Mais maintenant que le monde devient plus incertain et hostile, ce ne sont plus les militants, mais les entreprises qui s’interrogent sur les bénéfices d’une mondialisation trop poussée. Ils parlent maintenant de internalisation à la place de externalisationau sujet de relocalisation à la place de délocalisation† Bref, de garder en interne des activités de plus en plus externalisées. De nouer des relations d’approvisionnement avec d’autres entreprises qui préféreraient être plus près de chez elles qu’à l’autre bout du monde.

L’hypothèse d’hostilité, l’idée que le monde n’est pas plat et pas un terrain de jeu égal pour un match amical, a été brutalement mise en pratique par le président républicain américain Trump depuis 2016. Son successeur démocrate, Biden, a remarquablement peu de ses tarifs accrus et de son accès restreint au marché.

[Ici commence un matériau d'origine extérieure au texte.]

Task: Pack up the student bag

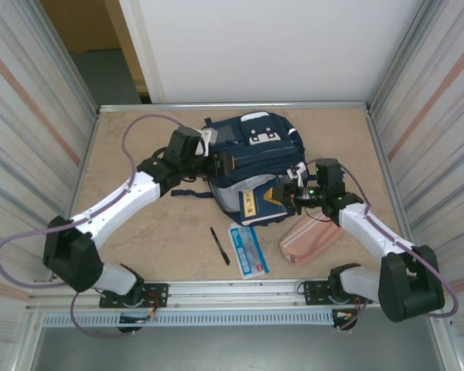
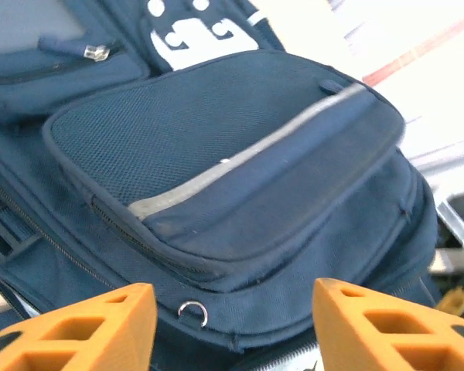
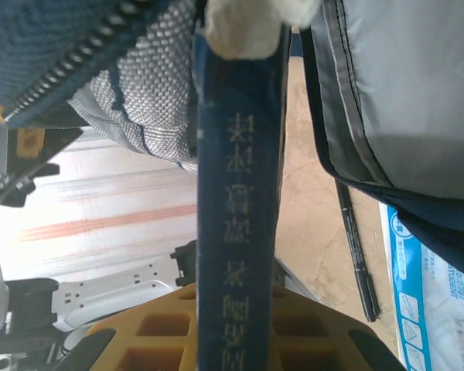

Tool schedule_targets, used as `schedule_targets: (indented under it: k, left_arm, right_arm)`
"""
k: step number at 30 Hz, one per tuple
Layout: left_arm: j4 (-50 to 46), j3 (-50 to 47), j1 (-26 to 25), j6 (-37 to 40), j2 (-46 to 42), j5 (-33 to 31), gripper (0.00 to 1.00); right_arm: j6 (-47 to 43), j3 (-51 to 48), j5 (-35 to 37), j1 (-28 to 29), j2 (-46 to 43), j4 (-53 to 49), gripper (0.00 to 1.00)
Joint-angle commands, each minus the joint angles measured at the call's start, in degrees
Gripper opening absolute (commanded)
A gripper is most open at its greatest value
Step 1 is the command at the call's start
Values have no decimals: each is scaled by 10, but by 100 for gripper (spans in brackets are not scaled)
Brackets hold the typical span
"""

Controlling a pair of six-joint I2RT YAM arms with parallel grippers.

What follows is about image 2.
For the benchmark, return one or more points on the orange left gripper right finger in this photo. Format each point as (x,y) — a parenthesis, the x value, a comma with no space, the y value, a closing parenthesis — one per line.
(379,332)

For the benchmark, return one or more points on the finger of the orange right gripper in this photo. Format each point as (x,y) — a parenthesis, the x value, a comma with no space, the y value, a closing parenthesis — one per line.
(454,303)

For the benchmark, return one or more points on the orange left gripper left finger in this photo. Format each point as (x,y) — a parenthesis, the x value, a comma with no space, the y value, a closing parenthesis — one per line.
(81,336)

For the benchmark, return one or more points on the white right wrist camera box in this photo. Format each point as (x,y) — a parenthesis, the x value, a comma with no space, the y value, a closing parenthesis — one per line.
(460,220)

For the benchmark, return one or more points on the navy blue backpack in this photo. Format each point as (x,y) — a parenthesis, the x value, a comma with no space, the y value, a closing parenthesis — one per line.
(216,154)

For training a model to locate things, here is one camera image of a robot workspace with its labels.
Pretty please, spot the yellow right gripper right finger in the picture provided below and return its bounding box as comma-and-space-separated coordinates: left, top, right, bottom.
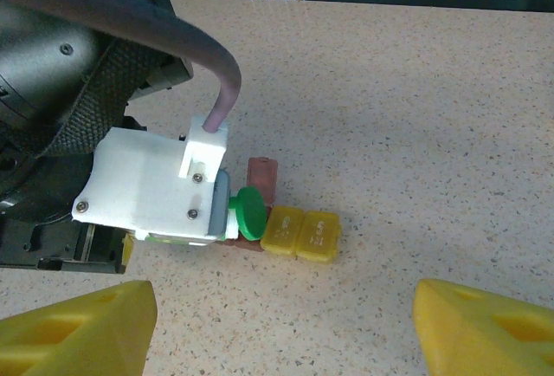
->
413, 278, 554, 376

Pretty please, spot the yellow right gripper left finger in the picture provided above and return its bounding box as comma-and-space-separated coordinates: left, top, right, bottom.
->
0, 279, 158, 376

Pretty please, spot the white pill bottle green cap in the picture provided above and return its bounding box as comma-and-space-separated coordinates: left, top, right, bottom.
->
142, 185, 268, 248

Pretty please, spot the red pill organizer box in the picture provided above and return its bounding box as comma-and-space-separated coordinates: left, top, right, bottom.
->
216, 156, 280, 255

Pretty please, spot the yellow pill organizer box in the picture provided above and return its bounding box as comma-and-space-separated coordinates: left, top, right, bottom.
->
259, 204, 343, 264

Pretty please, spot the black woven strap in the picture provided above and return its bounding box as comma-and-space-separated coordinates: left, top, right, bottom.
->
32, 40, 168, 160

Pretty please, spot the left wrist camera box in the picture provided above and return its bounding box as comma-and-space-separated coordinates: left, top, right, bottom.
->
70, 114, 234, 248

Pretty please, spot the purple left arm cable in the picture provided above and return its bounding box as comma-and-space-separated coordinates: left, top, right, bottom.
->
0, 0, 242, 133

Depuis, la pandémie a durement alerté de nombreuses personnes sur les risques d’un monde totalement intégré. L’autosuffisance, où les biens, services et technologies essentiels venaient de préférence du domicile, est devenue à la mode il y a deux ans. L’Europe sera confrontée en 2022 à ce qui se passe lorsque l’un des principaux contributions car votre économie – l’énergie – vient d’un pays qui est soudainement l’ennemi.

Désormais, le bébé ne sera pas jeté avec l’eau du bain. Ce n’est pas sans raison que Christine Lagarde a critiqué « l’hypermondialisation », cette variante dévoyée qui peut apparemment être séparée de la mondialisation « normale ». Quoi qu’il en soit, le discours s’oriente lentement vers un avenir où une intégration économique et politique poussée se fera au sein de blocs régionaux amicaux.

Formation de bloc à la carte

Pendant Davos, le président américain Biden était en tournée en Asie, où il a conclu le cadre économique indo-pacifique (IPEF) avec un grand nombre de pays. C’est une lumière de remplacement pour le Partenariat transpacifique (TPP) de Barack Obama, un accord commercial majeur dont le président Trump s’est retiré en 2017 dans la semaine suivant son entrée en fonction.

Une étincelle de nouvel élan ? Outre le fait que les pays participants, de l’Inde à l’Indonésie, se demanderont si le successeur de Biden le déchirera tout aussi facilement, l’IPEF pourrait être un précurseur de la formation de blocs à la carte dans le monde complexe qui se dessine. En revanche, ce ne sera pas la première fois que le consensus de Davos prendra à tort le passé récent comme référence pour une vision de l’avenir. L’éloge de l’économie Internet en 2000, à la veille du krach, le plaidoyer pour la « mondialisation 4.0 » sans un mot sur la stabilité financière en 2008 à la veille du credit crunch. Davos comme contre-indication à ce qui va vraiment se passer ? Cette année, vous l’auriez presque espéré.